A recent weekend trip for a family wedding found me in the Blue Ridge Mountain community of Lynchburg, Virginia and, with a Saturday afternoon to kill, I fired up the Vinyl District app on my phone and, lo and behold, found an independent record store, Speakertree Records, a few hundred yards away from my hotel.
Speakertree's wares were devoid of my usual metal desires but they had a healthy stock of indie label vinyl and I was immediately drawn to a trio of 10" records unified by a simple single-colored print stamped onto their jackets. Without bothering to look up the artists or ask about the contents within, I snatched up all three, took 'em home and only later dug into what I was hearing.
Harding Street Assembly Lab, was also local to Lynchburg and their last blog post, from 2012, indicates that they owned the record store, too. The contents of the records are six sides of moody, largely instrumental, collegiate art and noise rock, not something I would generally actively seek out. That said, I like the project's approach: a label act on the A-side with a friend of the label occupying the B-side. I imagine this is a win-win strategy in terms of financing and, of course, exposure and applaud the ingenuity here.
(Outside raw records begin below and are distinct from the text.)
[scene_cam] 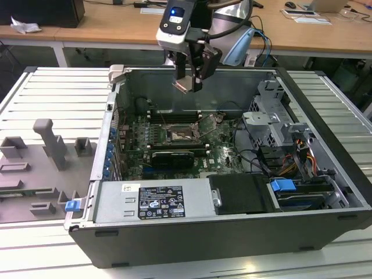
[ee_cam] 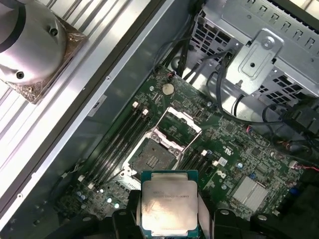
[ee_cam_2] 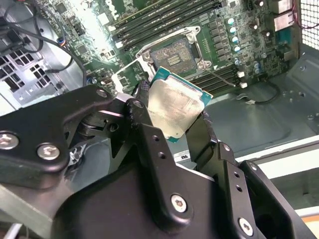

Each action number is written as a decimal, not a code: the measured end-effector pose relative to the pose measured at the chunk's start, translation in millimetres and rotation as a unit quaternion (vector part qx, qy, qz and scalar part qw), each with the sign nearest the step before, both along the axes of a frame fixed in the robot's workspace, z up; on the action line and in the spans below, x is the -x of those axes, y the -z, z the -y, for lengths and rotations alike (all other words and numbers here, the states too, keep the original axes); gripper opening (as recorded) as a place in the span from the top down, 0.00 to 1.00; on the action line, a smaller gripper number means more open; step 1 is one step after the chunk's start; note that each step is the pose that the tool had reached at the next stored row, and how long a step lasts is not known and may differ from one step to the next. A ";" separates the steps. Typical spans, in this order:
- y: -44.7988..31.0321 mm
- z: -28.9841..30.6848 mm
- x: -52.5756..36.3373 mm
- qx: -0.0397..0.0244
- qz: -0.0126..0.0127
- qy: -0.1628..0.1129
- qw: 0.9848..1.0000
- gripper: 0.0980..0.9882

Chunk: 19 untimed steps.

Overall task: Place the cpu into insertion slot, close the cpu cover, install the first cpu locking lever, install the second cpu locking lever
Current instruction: 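Place the cpu into insertion slot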

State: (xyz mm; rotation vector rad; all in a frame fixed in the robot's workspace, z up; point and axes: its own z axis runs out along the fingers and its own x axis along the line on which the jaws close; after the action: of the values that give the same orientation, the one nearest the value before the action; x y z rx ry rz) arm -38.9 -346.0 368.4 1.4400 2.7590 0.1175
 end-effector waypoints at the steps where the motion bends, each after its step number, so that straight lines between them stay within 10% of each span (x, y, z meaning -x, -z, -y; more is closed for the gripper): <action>1: 0.0 0.0 0.0 0.000 0.000 0.004 1.000 0.50; 19: 1.0 0.0 0.0 0.003 0.000 0.095 0.996 0.50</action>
State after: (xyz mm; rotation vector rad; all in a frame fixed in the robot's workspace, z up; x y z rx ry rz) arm -38.9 -346.0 367.4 1.6893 2.6025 0.1039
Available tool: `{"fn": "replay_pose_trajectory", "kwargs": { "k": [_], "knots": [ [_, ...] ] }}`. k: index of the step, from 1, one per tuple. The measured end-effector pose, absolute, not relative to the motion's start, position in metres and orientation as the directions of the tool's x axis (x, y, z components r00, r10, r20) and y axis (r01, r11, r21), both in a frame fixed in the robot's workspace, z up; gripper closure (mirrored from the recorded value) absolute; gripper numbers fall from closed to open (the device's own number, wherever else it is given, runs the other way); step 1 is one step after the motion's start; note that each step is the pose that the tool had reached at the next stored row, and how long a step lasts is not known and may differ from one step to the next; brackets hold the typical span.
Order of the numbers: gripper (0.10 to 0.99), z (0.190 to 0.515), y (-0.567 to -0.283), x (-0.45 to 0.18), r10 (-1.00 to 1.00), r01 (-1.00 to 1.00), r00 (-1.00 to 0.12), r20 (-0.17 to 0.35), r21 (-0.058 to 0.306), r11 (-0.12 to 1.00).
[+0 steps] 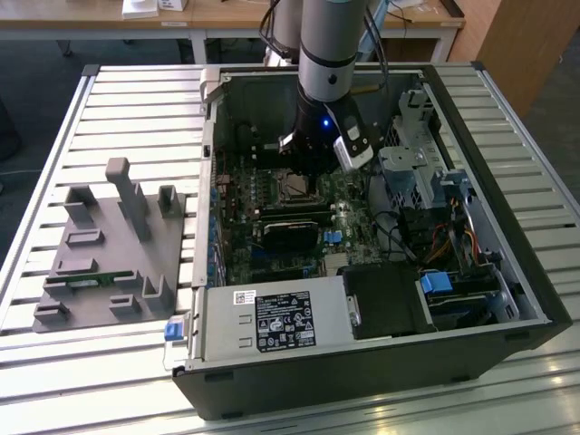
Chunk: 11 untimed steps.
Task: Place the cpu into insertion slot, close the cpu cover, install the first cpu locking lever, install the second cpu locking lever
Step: 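Install the second cpu locking lever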
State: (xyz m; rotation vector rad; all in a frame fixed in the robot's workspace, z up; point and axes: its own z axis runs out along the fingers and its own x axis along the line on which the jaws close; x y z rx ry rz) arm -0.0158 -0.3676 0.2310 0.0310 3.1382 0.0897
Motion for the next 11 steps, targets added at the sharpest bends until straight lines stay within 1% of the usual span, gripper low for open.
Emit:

The presentation of each of the records is pretty fantastic. The aesthetic is simple and generally well-executed. The prints, pulling from Greek mythology, are fine and clean and the records' center labels are minimal with only the catalogue numbers and artist names presented on a stark white label. The label's own logo occupies the reverse of the glossy white jacket and each album also includes a two-sided full-color insert on heavy stock with varying amounts of specific track, session and artist information.
All in all, the Harding Street Assembly Lab 10" trio is a find I love. The handmade work is both a blessing and a curse, though, as I love the effort that goes into these but find myself a little disappointed with some sloppiness here and there (HSAL17 has an off-center, incomplete print with some smudges above that indicate errant ink was wiped away - I would have saved this record out as a second at a reduced price). Still, said sloppiness also adds to the charm and unique aspect of releases such as these. While it's likely not a label I will return to as the music within just isn't my thing, it's the perfect souvenir from a long weekend and the best way I can think of the leave a little money in the local economy and arts scene.
HSAL16 and HSAL19 still appear on the label's Bandcamp site as available for purchase on vinyl at $12.00 each with HSAL17 listed as sold out. All were produced as pressings of 100 each.